I’d also like to see a training bikini or boyshort that comes with the same kind of sticky material that you find on the insides of thigh highs to help keep them in place. Seamless bikinis or boyshorts are great, but with all the friction between the undies and the training pants, they’re gonna eventually become thongs sooner or later. Having something that’d work well with the moisture on the skin to keep the undies in place would be a dream.

I’d also like to see underwear that have a little natural padding in the crotch for women who do experience a bit of leakage during medium- and high-impact activity. Far too often, women are embarrassed by it and think they’re dealing with incontinence when, instead, it’s merely a natural reaction their body displays to increased impact. Just like being able to lift a 200lb bar is an ability you develop through strengthening your muscles, so it being able to “hold it” in.
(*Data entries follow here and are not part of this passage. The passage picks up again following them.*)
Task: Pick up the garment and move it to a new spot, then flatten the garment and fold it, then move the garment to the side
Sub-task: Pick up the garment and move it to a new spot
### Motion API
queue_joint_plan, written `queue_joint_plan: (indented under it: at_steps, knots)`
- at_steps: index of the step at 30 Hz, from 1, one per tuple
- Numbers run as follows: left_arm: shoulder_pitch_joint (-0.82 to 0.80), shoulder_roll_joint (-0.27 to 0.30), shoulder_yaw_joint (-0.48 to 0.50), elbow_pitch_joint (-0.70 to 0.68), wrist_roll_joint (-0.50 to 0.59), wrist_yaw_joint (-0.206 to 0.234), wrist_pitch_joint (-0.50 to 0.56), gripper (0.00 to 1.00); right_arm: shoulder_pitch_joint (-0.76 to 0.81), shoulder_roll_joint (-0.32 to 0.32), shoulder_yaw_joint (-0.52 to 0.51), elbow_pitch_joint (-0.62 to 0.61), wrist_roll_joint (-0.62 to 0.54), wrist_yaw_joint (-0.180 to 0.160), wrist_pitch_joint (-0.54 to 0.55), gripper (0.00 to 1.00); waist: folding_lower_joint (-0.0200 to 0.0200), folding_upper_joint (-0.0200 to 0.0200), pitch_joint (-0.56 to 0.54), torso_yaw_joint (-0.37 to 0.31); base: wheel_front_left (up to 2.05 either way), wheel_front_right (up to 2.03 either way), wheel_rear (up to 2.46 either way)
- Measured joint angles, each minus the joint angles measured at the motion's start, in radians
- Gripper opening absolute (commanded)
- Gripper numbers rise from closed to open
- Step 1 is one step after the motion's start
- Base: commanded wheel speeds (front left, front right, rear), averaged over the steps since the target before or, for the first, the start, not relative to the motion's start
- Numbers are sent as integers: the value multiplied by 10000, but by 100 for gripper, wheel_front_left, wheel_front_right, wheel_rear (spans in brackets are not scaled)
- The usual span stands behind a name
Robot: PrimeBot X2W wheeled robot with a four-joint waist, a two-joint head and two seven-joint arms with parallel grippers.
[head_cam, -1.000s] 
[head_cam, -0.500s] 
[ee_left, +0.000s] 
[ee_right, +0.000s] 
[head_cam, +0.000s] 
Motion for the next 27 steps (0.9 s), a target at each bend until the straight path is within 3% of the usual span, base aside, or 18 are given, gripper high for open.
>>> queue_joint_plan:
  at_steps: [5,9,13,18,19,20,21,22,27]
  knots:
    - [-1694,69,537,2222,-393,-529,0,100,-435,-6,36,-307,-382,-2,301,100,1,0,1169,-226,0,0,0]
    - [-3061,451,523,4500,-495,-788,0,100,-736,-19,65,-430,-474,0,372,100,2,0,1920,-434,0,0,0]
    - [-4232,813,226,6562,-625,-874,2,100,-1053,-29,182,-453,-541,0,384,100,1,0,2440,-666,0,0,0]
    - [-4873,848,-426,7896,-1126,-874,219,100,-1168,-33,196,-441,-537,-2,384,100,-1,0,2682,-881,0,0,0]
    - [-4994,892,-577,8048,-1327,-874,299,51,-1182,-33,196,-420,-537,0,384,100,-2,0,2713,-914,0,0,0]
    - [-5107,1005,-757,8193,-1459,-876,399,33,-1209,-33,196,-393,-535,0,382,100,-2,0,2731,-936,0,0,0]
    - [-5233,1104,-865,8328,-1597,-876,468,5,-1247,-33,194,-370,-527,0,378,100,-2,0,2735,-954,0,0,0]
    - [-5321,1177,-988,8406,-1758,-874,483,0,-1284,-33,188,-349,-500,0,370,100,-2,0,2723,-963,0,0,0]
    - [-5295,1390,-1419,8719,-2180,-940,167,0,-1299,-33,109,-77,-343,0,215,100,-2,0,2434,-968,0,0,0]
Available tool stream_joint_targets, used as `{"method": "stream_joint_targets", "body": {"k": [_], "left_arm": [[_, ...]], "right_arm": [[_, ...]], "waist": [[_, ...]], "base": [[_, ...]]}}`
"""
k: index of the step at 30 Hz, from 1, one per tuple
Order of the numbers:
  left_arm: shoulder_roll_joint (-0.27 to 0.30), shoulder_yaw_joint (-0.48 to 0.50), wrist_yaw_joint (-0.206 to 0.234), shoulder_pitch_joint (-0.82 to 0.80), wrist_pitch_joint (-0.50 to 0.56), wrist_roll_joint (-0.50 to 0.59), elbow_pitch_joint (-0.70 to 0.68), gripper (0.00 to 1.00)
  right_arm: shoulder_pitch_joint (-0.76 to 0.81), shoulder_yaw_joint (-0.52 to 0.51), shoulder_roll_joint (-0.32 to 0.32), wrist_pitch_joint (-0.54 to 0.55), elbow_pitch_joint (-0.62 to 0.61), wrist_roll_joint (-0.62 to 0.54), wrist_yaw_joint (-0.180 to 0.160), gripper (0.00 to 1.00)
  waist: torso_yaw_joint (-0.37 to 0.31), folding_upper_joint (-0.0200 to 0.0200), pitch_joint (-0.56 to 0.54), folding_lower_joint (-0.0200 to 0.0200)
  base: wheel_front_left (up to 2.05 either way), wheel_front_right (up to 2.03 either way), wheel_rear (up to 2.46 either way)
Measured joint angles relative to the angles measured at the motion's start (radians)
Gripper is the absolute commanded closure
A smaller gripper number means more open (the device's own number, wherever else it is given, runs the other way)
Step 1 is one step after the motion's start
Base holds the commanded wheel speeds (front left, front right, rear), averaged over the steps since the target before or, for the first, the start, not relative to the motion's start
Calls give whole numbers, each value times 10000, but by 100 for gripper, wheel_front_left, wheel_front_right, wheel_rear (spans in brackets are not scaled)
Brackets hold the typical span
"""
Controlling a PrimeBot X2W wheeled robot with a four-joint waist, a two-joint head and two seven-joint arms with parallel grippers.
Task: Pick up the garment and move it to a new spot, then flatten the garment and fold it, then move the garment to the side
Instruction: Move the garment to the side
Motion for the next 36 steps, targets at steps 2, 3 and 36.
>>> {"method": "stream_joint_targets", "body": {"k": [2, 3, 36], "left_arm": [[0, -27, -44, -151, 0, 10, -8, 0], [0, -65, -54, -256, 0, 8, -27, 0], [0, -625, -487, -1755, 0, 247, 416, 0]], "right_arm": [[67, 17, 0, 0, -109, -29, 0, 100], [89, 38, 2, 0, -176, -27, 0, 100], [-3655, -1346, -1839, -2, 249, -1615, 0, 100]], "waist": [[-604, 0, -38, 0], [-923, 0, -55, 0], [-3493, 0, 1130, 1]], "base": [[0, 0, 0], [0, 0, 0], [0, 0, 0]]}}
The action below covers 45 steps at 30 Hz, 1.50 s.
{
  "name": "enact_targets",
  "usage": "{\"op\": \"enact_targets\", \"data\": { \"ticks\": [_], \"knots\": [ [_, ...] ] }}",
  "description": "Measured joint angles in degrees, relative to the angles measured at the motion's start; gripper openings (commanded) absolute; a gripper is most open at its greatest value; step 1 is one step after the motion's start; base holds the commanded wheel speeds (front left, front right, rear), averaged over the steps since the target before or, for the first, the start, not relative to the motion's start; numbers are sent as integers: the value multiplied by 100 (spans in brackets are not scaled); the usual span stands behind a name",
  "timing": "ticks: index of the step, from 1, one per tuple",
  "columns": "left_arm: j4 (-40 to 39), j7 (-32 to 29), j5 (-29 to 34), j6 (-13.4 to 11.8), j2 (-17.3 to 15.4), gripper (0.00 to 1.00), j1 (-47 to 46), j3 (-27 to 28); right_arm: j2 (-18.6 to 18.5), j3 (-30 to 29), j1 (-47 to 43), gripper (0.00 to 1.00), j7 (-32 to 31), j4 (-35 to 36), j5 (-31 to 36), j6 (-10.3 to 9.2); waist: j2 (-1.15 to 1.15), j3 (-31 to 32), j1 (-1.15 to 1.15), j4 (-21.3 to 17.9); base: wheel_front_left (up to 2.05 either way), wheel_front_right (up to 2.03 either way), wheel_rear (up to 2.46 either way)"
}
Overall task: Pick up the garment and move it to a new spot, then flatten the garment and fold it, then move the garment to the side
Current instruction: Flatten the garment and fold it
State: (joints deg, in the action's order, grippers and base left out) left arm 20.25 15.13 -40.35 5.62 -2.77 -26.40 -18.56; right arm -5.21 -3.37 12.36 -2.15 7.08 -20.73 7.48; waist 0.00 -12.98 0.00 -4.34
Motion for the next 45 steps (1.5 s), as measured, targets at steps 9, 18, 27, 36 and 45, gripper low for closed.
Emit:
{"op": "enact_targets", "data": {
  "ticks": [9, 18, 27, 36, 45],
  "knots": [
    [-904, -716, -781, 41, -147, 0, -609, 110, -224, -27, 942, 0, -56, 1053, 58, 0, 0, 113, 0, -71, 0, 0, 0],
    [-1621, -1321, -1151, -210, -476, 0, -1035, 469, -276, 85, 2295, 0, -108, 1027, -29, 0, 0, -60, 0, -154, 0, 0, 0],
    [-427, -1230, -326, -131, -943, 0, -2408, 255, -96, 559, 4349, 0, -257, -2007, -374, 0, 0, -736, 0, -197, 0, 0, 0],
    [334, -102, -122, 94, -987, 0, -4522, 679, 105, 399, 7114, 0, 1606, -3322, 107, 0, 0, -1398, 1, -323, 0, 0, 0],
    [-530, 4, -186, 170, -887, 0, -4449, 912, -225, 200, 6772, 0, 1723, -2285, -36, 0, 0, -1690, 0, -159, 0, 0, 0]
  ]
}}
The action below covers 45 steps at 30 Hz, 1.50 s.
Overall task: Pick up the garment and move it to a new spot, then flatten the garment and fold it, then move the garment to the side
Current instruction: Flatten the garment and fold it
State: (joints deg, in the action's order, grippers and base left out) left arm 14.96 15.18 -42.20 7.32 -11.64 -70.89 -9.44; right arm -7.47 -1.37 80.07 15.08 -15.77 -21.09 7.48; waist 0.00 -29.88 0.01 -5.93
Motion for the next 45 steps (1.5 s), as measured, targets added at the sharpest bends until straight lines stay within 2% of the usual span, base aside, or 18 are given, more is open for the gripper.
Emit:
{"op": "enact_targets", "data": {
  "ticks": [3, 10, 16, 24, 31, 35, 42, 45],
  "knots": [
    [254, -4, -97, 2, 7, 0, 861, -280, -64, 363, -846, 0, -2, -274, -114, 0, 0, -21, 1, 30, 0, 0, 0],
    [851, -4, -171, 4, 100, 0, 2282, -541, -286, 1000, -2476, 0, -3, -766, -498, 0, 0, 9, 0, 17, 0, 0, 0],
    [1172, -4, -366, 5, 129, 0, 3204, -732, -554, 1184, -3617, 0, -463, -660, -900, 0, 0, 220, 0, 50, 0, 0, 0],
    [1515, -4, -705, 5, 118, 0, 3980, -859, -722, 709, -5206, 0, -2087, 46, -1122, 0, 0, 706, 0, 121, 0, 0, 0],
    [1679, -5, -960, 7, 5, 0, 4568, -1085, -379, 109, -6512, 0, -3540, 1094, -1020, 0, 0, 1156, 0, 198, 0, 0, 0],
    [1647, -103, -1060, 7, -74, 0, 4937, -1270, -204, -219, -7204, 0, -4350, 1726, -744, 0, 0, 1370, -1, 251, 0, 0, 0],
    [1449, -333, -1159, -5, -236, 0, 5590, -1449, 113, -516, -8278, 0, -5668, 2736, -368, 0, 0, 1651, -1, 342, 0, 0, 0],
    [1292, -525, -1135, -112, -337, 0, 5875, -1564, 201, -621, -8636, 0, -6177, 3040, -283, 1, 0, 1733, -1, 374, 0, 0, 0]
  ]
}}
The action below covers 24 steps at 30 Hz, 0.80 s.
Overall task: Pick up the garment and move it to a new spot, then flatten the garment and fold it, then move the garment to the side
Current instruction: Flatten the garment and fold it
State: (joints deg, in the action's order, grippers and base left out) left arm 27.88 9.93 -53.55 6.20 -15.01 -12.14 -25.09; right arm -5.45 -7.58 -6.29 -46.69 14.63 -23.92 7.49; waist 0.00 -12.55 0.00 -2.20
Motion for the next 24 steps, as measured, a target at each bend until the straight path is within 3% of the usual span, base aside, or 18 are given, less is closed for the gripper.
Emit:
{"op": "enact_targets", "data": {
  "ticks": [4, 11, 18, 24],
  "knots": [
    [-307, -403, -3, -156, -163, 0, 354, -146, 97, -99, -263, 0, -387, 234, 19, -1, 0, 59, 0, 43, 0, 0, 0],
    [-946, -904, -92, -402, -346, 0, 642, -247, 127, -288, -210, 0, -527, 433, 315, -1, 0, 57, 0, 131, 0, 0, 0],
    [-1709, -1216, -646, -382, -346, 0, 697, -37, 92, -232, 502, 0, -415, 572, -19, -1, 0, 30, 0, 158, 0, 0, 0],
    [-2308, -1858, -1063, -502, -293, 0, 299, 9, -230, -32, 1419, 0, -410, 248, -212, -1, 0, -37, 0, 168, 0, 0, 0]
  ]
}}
I’d also like to see more options for plus-size women, and it aggravates me that very few of the major brands out there don’t realize what kind of market they’d be securing if they ventured out into training undies for plus-size women. Many women who train regularly are women seeking to change their body size, and if they’re getting smaller, then they’re going to be more able to wear a brand’s “straight-sized” product. Why not encourage brand loyalty now by creating training product for plus-sized women?

And, of course, moisture wicking fabric is always a winner.

That being said, I was pleasantly surprised by the quality and feel of the Under Armour training underwear I checked out! The two on the left – the thong and the cheeky bottom – were both seamless, moisture-wicking, did a pretty good job staying in place (yes, because the store has TRX bands installed in-store, I tried the ones I purchased!), and didn’t irritate my skin at all. Kudos to UA for the great products!

In short, moisture-wicking underwear is an absolute must, both for hygiene and training! But, if you can’t make it happen, then stick with bikinis and boyshorts. All of these risks can be mitigated by changing your underwear both right before AND right after your training session, though, so don’t worry if the undies aren’t on your radar or “to-buy” list just yet.

What about you? Are you wearing training undies? Which brands do you prefer? What tips do you have? And, if you know of a plus-sized brand offering up training undies, share!

*In all things, please remember…. wipe up your booty sweat!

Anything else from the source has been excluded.